Bugün çoğumuz sağlıklıyken dertliyiz. Kimimiz geçim derdinde, kimimiz iş stresinde, kimimiz hayata küskün. Ama başımıza bir hastalık gelince en pahalı arabalar, en geniş evler, en gösterişli makamlar neye yarar? Yatağından doğrulup kalkamıyorsan, bir bardak suyu kendi başına içemiyorsan, dünyanın bütün zenginliği kapıda beklese ne yazar?
O 15 gün içinde ne sofranın tadı var, ne çayın demi var, ne de dost meclisinin sohbeti… Her şey bir kenara çekilir, geriye tek bir dileğin kalır: “Yeter ki ayağa kalkayım, yeter ki bu geçsin.”

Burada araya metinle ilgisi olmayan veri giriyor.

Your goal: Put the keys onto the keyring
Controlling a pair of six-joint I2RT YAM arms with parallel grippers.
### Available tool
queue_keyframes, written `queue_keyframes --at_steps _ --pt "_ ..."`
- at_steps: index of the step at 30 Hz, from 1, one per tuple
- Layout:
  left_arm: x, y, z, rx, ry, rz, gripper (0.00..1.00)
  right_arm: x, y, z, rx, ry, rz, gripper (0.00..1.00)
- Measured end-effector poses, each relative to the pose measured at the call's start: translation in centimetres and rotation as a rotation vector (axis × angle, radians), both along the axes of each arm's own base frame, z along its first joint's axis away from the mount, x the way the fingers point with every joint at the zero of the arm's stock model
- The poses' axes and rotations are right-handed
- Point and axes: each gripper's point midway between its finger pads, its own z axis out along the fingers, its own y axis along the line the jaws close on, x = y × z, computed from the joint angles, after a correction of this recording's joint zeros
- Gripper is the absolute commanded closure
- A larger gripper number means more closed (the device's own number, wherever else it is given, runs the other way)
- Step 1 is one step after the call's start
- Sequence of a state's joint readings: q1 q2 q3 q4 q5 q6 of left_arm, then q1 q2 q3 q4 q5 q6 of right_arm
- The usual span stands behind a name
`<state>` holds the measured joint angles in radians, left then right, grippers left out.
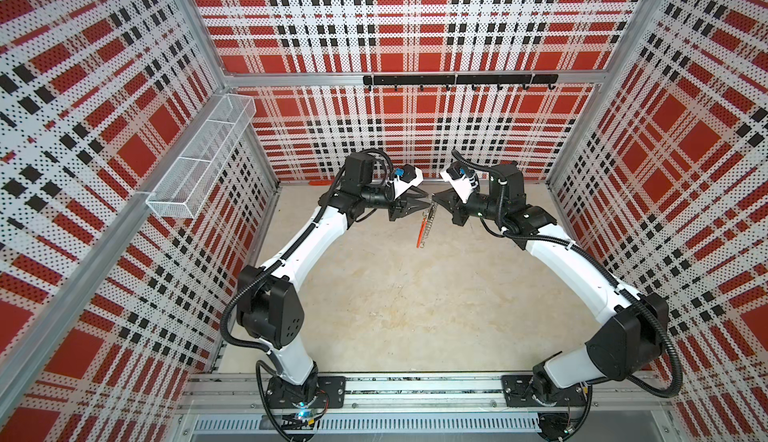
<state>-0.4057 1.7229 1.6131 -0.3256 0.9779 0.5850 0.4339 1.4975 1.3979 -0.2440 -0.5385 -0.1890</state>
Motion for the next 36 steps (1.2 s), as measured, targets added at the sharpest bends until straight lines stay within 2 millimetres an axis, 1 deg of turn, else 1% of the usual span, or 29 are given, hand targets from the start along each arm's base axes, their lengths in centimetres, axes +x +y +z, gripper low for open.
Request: queue_keyframes --at_steps 7,18,24,28,36 --pt "0.0 0.0 0.7 -0.007 -0.012 -0.003 0.63 -0.6 0.3 0.3 0.004 -0.002 0.018 1.00" --pt "0.0 0.0 0.8 -0.009 -0.004 -0.002 0.64 -1.5 0.6 1.1 0.017 -0.014 0.042 1.00" --pt "0.0 -0.1 1.0 -0.015 0.000 -0.007 0.79 -1.6 0.8 1.1 0.015 -0.017 0.045 1.00" --pt "-0.2 -0.1 1.0 -0.017 0.020 -0.019 1.00 -1.4 0.6 1.1 0.004 -0.023 0.029 1.00" --pt "-0.1 0.0 1.2 -0.023 0.034 -0.020 1.00 -1.6 0.6 1.2 -0.001 -0.022 0.030 1.00"
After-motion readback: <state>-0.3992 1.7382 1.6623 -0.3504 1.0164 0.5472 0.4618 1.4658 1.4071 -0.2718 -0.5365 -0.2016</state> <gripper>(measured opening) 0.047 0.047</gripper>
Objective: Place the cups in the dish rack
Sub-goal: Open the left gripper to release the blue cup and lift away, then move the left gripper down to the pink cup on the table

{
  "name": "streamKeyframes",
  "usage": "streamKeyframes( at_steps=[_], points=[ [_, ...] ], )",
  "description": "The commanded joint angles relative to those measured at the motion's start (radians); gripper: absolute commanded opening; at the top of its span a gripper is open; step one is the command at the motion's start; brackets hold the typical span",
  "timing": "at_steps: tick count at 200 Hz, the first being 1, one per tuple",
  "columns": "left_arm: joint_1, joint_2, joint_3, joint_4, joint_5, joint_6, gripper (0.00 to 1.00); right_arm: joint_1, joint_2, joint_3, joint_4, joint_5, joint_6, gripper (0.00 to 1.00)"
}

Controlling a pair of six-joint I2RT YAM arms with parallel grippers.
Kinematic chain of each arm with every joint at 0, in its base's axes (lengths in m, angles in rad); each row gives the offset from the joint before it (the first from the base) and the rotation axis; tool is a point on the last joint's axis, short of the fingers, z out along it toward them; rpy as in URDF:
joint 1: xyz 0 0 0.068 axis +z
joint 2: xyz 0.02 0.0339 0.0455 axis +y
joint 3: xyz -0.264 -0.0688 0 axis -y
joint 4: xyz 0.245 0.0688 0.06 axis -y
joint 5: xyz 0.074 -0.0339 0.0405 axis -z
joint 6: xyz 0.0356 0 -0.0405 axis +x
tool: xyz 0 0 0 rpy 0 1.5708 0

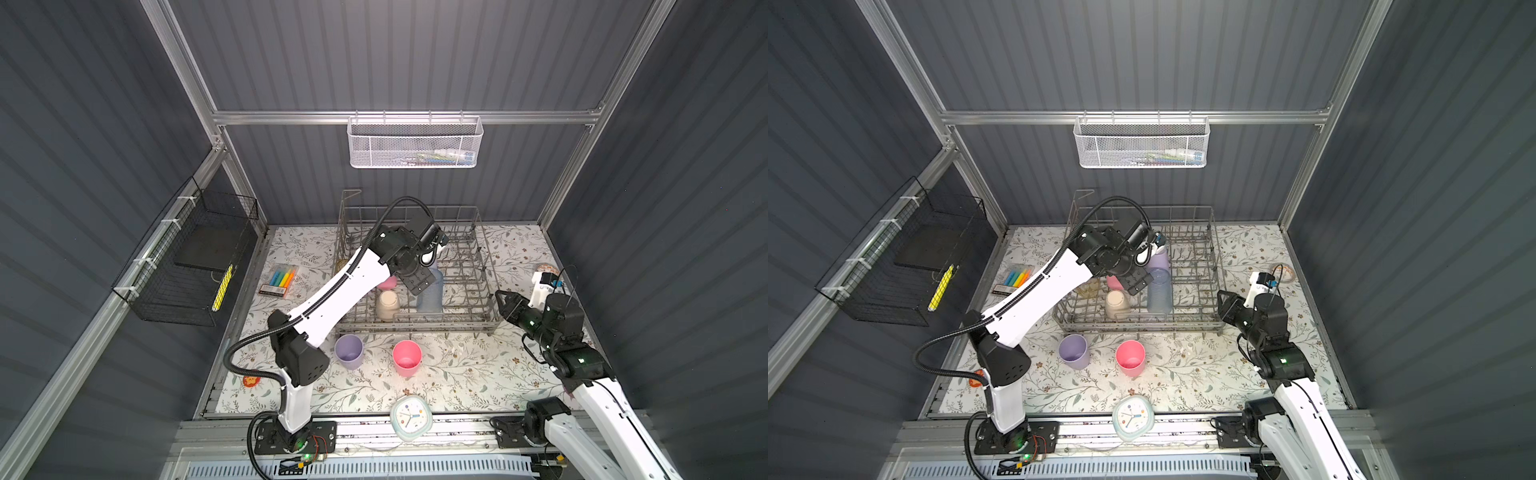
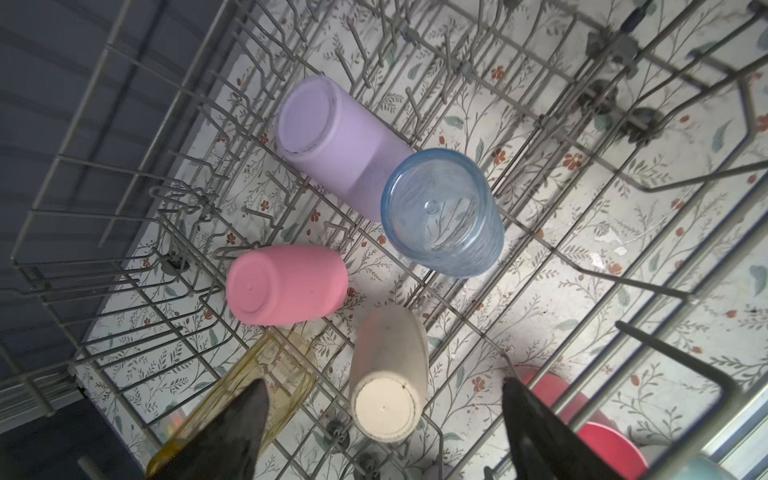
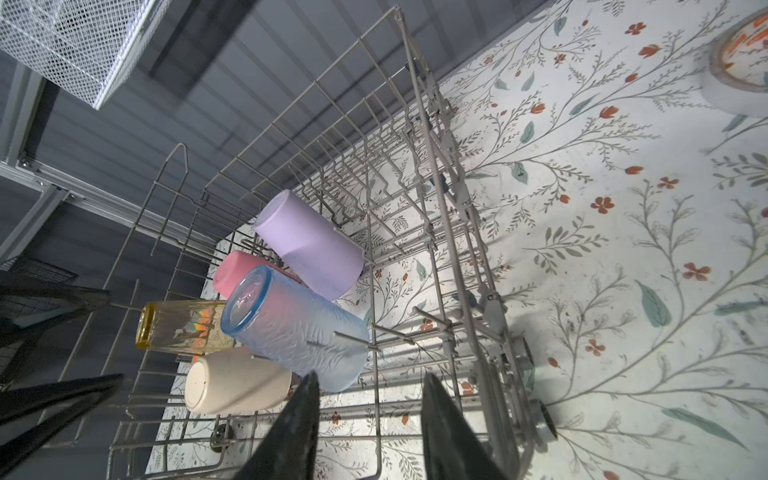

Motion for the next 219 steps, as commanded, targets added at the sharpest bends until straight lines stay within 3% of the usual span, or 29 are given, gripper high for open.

Hastalık insanı sabırla terbiye eder. Kibir, hırs, şikâyet bir kenara çekilir. Bir bardak suya, bir lokma çorbaya, ağrısız bir nefese dua eder olursun. Çünkü o zaman anlarsın: Bedava sandığın nefesin, önemsemediğin yürüyüşün, ihmal ettiğin uykun, aslında sahip olduğun en büyük servetmiş.
Bugün sağlıklıyken kendimize soralım: Kendimize bu kadar hoyrat davranmaya değer mi? Bir rapor, bir yatak, bir serumla sınanmak zor değil. O gün geldiğinde para da, makam da, itibar da kapının dışında kalır. İçeri sadece dua girer.
Benim 15 günlük hastalık sürecim bana bir kez daha gösterdi: Sağlık gitmeden kıymetini bilmek gerek. Bir gece uykusunu tam uyuyabilmek, ağrısız bir sabaha uyanmak, yürüyerek dışarı çıkabilmek… Kimine sıradan gelir, ama bunlar altın değerinde nimetlerdir.
Bize düşen o nimetlere sahip çıkmak. Kendimizi ertelememek. Bu beden, bu ruh bize emanet. Kimse bizim yerimize o yatakta yatamaz, kimse bizim yerimize o serumu çekemez. Bedelini kimse ödeyemez.
Dünyaları verseler ne çıkar? 15 gün yatağa düşünce anlıyorsun ki sağlığın yoksa geriye kalan her şey birer detay. Bugün sağlıklıyken kıymetini bilmeyenin yarın elinde sadece pişmanlık kalır.
Gelin kendimize bir söz verelim: Kendimizi sevelim, bedenimize iyi bakalım. Bir bardak suyu, bir yürüyüşü, bir kahkahayı ertelemeyelim. Çünkü sağlığımız varsa her şeyin tadı var. Yoksa geriye hüzün kalır.
Ve bu vesileyle… Bu zorlu süreçte bir mesajıyla, bir telefonu ile, bir duasıyla yanımda olan; arayan, soran, iyi dileklerini esirgemeyen herkese gönülden teşekkür ediyorum. Varlığınız güç, desteğiniz umut oldu.
Unutmayalım: Sağlık gitmeden sahip çıkalım ki, kaybedince “Keşke…” demek zorunda kalmayalım.